Understanding the strcmp function of gnu libc

Question

Here is the strcmp function that i found in the glibc:

int
STRCMP (const char *p1, const char *p2)
{
  const unsigned char *s1 = (const unsigned char *) p1;
  const unsigned char *s2 = (const unsigned char *) p2;
  unsigned char c1, c2;

  do
    {
      c1 = (unsigned char) *s1++;
      c2 = (unsigned char) *s2++;
      if (c1 == '\0')
        return c1 - c2;
    }
  while (c1 == c2);

  return c1 - c2;
}

This is a pretty simple function where the body of while initiates c1 and c2 with the value of *s1 and *s2 and continues till either c1 is nul or the values of c1 and c2 are equal, then returns the difference between c1 and c2.

What i didn't understand is the use of s1 and s2 variables. I mean other than the fact that they are unsigned char they are also const like the 2 arguments p1 and p2, so why not just use the p1 and p2 inside the body of while and cast them ? Does in this case using those 2 extra variables make the function somehow more optimized? because here is the same function for FreeBSD I found on github:

int
strcmp(const char *s1, const char *s2)
{
    while (*s1 == *s2++)
        if (*s1++ == '\0')
            return (0);
    return (*(const unsigned char *)s1 - *(const unsigned char *)(s2 - 1));
}

In their version they didn't even bother using any extra variables.
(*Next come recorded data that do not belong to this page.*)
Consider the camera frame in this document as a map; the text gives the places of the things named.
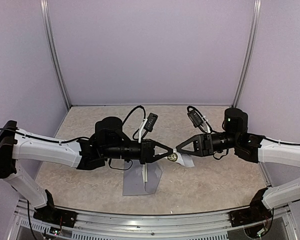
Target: lavender wall
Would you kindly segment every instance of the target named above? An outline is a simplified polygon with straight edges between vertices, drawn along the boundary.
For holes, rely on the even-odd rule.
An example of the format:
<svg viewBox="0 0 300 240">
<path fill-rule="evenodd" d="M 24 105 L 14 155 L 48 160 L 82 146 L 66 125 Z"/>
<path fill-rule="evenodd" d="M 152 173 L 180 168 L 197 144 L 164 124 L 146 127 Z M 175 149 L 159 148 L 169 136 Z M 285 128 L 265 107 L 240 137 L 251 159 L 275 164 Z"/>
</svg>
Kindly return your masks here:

Thanks in advance for your answers.

PS: I did search on the internet about this specific fact before asking here, but i didn't got anything.

I would also like to know if there are any particular reason why glibc used those extra variables instead of casting the parameters p1 and p2 directly inside while.
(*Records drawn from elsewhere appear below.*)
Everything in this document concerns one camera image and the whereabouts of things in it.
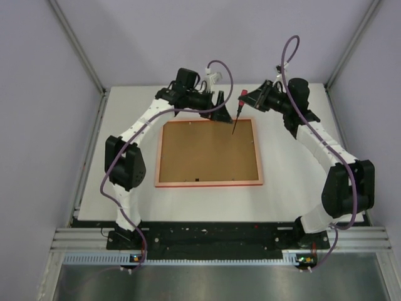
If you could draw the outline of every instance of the end effector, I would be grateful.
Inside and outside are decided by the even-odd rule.
[[[221,105],[224,102],[224,92],[219,91],[217,102],[214,105],[212,102],[213,92],[210,89],[205,88],[203,91],[196,90],[195,87],[200,82],[200,79],[201,77],[197,72],[180,68],[176,79],[167,88],[159,90],[155,98],[162,98],[168,101],[170,105],[173,105],[174,108],[179,109],[189,108],[192,110],[207,111]],[[232,123],[232,118],[225,105],[211,113],[199,112],[199,115],[213,121]]]

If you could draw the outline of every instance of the cork board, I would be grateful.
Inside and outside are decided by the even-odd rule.
[[[253,119],[167,122],[161,130],[156,187],[263,185]]]

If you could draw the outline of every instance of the metal extrusion frame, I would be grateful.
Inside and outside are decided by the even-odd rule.
[[[66,221],[66,226],[69,226],[73,217],[78,218],[79,208],[85,190],[86,180],[88,179],[90,164],[92,162],[93,153],[95,152],[96,142],[98,140],[100,127],[102,126],[103,115],[106,110],[109,92],[106,91],[101,97],[98,112],[93,123],[92,131],[88,143],[85,147],[85,158],[82,163],[81,172],[78,182],[75,185],[72,207],[70,208],[70,215]]]
[[[90,63],[86,53],[84,52],[80,42],[78,41],[78,38],[72,30],[71,25],[65,17],[64,12],[58,4],[57,0],[46,0],[46,2],[49,4],[50,9],[59,22],[61,29],[64,31],[64,34],[67,40],[70,42],[71,47],[74,49],[79,61],[81,62],[82,67],[85,69],[93,84],[97,87],[99,93],[103,95],[106,89],[101,83],[99,76],[96,74],[94,67]]]
[[[140,250],[107,250],[107,235],[112,228],[59,228],[51,245],[48,265],[39,290],[38,300],[50,301],[56,291],[58,276],[62,265],[134,265],[131,256],[139,255]],[[332,244],[335,232],[328,229]],[[296,265],[296,254],[302,250],[283,250],[282,260],[160,260],[146,261],[146,265]],[[397,274],[395,258],[384,227],[353,227],[341,231],[334,253],[376,253],[383,281],[391,300],[401,300],[401,281]]]

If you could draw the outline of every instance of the black cable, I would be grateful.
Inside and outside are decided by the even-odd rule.
[[[167,89],[170,89],[170,87],[171,87],[171,85],[172,85],[173,83],[175,83],[175,80],[172,80],[172,81],[170,82],[170,85],[167,87]]]
[[[198,81],[196,82],[196,84],[194,85],[194,88],[196,88],[196,86],[198,86],[199,82],[201,81],[201,76],[199,75],[199,73],[196,73],[196,77],[198,79]]]
[[[282,84],[281,82],[276,82],[276,83],[274,84],[274,87],[275,87],[277,90],[279,90],[278,85],[280,86],[280,90],[281,90],[281,93],[282,93],[282,92],[283,92],[283,84]]]
[[[200,83],[200,89],[199,89],[199,91],[201,91],[201,90],[202,90],[203,83],[205,83],[205,90],[206,90],[206,85],[207,85],[207,83],[206,83],[206,82],[203,80],[203,81],[202,81],[202,83]]]
[[[100,228],[100,234],[102,235],[102,237],[108,238],[106,235],[103,234],[103,227]]]

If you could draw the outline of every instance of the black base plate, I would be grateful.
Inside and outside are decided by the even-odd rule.
[[[281,259],[284,249],[329,249],[327,233],[308,235],[302,245],[295,240],[293,223],[140,223],[148,243],[149,260],[256,260]],[[110,231],[108,250],[140,250],[142,240],[135,231]]]
would https://stackoverflow.com/questions/1356741/strcmp-and-signed-unsigned-chars?rq=1 give you an answer ? — OznOg, Oct 29 '18 at 06:30
I din't think that it is so easy to treat glibc. There are many versions of depending on architecture etc. Just look at https://sourceware.org/git/?p=glibc.git;a=tree;f=sysdeps/x86_64/multiarch;hb=921595d151ee1661cc5476bb019483e12b7b47f6 — muradm, Oct 29 '18 at 06:31
I'm curious. Why did you undo the changes I made to your question? I fixed two spelling errors, fixed one indentation error (probably caused by tabs -> spaces conversion), and removed the irrelevant first paragraph, which has nothing to do with your question. — melpomene, Oct 29 '18 at 06:50
I thought it cut the fact that i wanted to optimize the function, but i saw that i do talk about optimization again later, do you think the first part is confusing? should i redo your changes? — localhost, Oct 29 '18 at 06:53
If your main question is how to optimize the function, you're looking at the wrong code. As muradm said, check out stuff like https://sourceware.org/git/?p=glibc.git;a=blob;f=sysdeps/x86_64/multiarch/strcmp-sse42.S;h=5a0c6668a7e795a39acfd8ef2037d0720271bfff;hb=921595d151ee1661cc5476bb019483e12b7b47f6. If you're wondering why the plain C fallback version is written the way it is, optimization is not (directly) relevant. — melpomene, Oct 29 '18 at 06:59
@melpomene: Plus, GCC replaces calls to functions like `strcmp()` (full list [here](https://gcc.gnu.org/onlinedocs/gcc/Other-Builtins.html)) with its own built-ins, unless `-fno-builtins` option is used. — Nominal Animal, Oct 29 '18 at 08:07
Ok so I got confused here by the different chapter numbers between C99 and C17. https://stackoverflow.com/questions/1356741/strcmp-and-signed-unsigned-chars?rq=1 is really a duplicate. Some other gold badger please make the call to close, I'll step away from this. — Lundin, Oct 29 '18 at 12:31
@Lundin: OP didn't ask anything about the casts. You seem to have decided it is part of the question at hand, while a plain reading of the question shows it is not. Mis-interpreting a question to make it a duplicate of another is pretty obnoxious behaviour from a gold badger. — Nominal Animal, Oct 29 '18 at 13:32

Antti Haapala -- Слава Україні · Answer 1 · 2018-10-29T07:04:37.113

You're correct of course. One of the casts should be sufficient. Especially if the pointer is cast, casting the retrieved value is a no-op.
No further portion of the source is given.